Good morning,
FIRST LINES OF GREAT BOOKS
I love lists. Here’s a list of great opening lines from books. I’m not going to cite the source and let you guess! Feel free to send me your favorites:
Call me Ishmael
As Gregor Samsa awoke one morning from uneasy dreams he found himself transformed in his bed into a gigantic insect.
It is a truth universally acknowledged, that a single man in possession of a good fortune, must be in want of a wife.
It was a bright cold day in April, and the clocks were striking thirteen.
We were somewhere around Barstow on the edge of the desert when the drugs began to take hold.
Mother died today. Or maybe, yesterday; I can't be sure.
The story so far: in the beginning, the universe was created. This has made a lot of people very angry and been widely regarded as a bad move.
I am an invisible man.
Once there were four children whose names were Peter, Susan, Edmund, and Lucy. This story is about something that happened to them when they were sent away from London during the war because of the air-raids.
And, no, I didn’t memorize all of these word-for-word (though I remembered some generally). I went back to make sure they were correct!…
How many can you get?
YOU CAN PAY NOW OR PAY LATER
From Mark Ferrell, thoughts about how the movie Don’t Look Up! speaks to society’s inability to see things right in front of them:
“Don't Look Up! was a comedy that made me sad. It was far too accurate and the people it lampooned most likely are unaffected by it…
The way I see most things is; either we pay for it now or we pay for it later. But, we pay one way or the other. We eat healthily and exercise when we're young or we pay for it later — with our health and its associated costs, both personal and societal. We clean up the air now or pay for it later. Which is more expensive? Paying FEMA and insurance companies to clean up and rebuild after the destruction of natural disasters? Or finding solutions for clean energy and switching over? What about loss of life? We pay now or pay later. The same with Superfund sites and species extinction. We pay to filter waste and dispose of it, or we pay more for the clean up, cancers and other healthcare issues. But we pay — we subsidize the companies that pollute, so they can keep their costs down and make more profit. Then we pay for their clean-up.

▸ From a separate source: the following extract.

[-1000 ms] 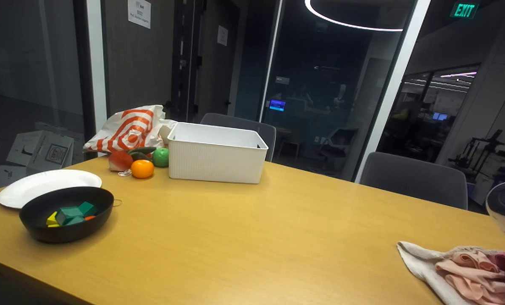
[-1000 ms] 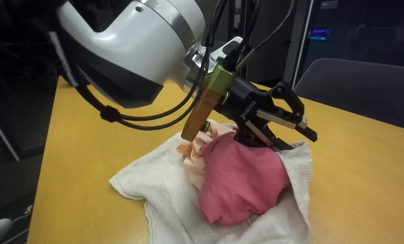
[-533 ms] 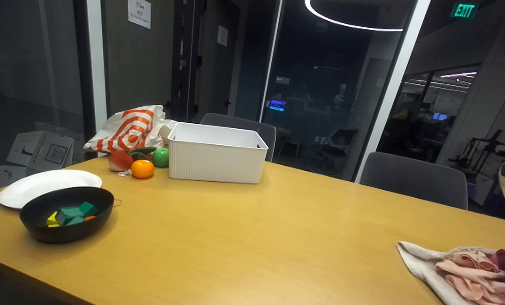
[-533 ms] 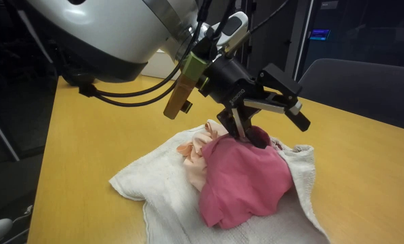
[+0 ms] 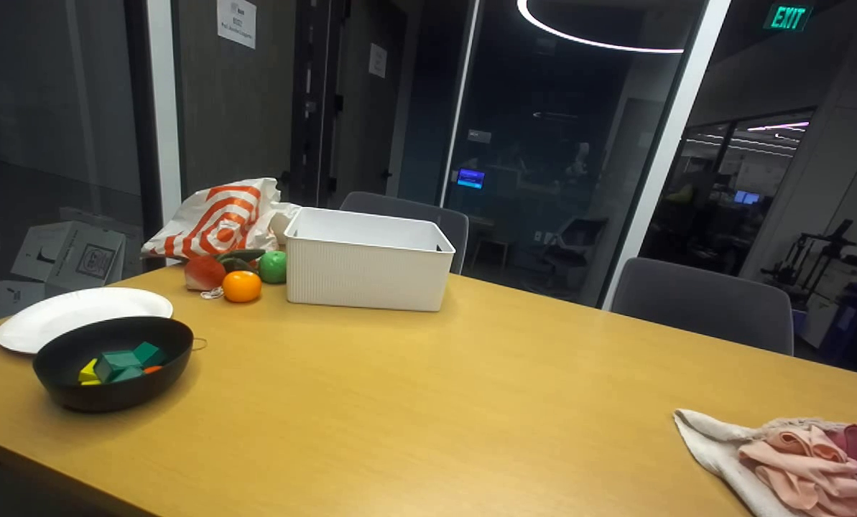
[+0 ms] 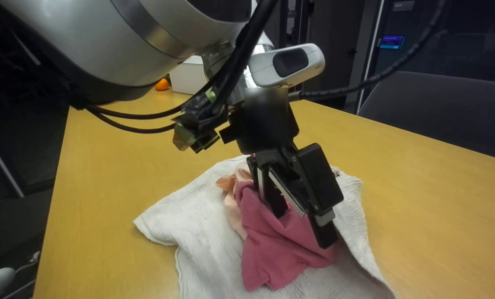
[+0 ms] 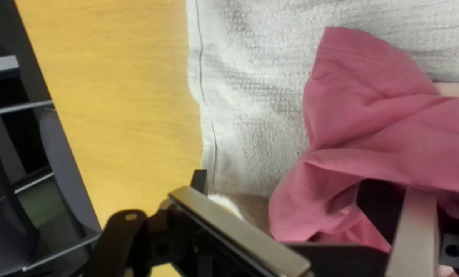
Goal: Unfold the white towel, remove the two shirts from the towel and put them on the table
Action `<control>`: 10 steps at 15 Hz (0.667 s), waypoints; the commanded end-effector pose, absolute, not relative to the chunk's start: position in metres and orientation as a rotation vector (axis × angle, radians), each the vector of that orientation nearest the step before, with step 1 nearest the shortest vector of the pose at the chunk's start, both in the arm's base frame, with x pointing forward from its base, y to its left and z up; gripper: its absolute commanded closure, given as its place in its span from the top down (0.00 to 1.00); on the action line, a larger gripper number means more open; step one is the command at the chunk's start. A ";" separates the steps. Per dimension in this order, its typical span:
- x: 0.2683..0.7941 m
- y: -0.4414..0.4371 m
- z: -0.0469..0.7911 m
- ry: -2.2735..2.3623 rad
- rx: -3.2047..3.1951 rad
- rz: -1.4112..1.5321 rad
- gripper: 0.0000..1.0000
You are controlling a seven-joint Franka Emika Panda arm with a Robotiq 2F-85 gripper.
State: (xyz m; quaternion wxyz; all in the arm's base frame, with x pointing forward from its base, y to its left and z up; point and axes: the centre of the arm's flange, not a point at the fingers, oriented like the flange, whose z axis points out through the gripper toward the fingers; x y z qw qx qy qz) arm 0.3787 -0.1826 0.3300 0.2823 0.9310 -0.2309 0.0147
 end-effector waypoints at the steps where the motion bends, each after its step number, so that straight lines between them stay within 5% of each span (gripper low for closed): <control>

Housing criminals costs between $45,000 to $85,000 per year per inmate and we imprison 2.3 million people in the U.S. What if we took that money and invested it in education, healthcare, and prevention instead? Either way, taxpayers pay for police, courts, prisons, parole officers, etc. What if we shifted that expense to prevention in the way of education and opportunity?
…The saddest part for me is that these taxpayers, or at least those on the right, are completely bamboozled by their media sources and their politicians to vote against legislation that will actually improve their lives. They'd rather pay for bombs, planes, tanks, prisons, cheap gas, more police, and unaffordable healthcare than to spend smart money on the front-end to prevent war, global warming, crime, etc. Their mantra for services that will actually help society is, "Who's going to pay for that??" Which is something they'd never say for more police, soldiers, and war machines. Because "patriotism."
Where are our priorities as a people? As Americans?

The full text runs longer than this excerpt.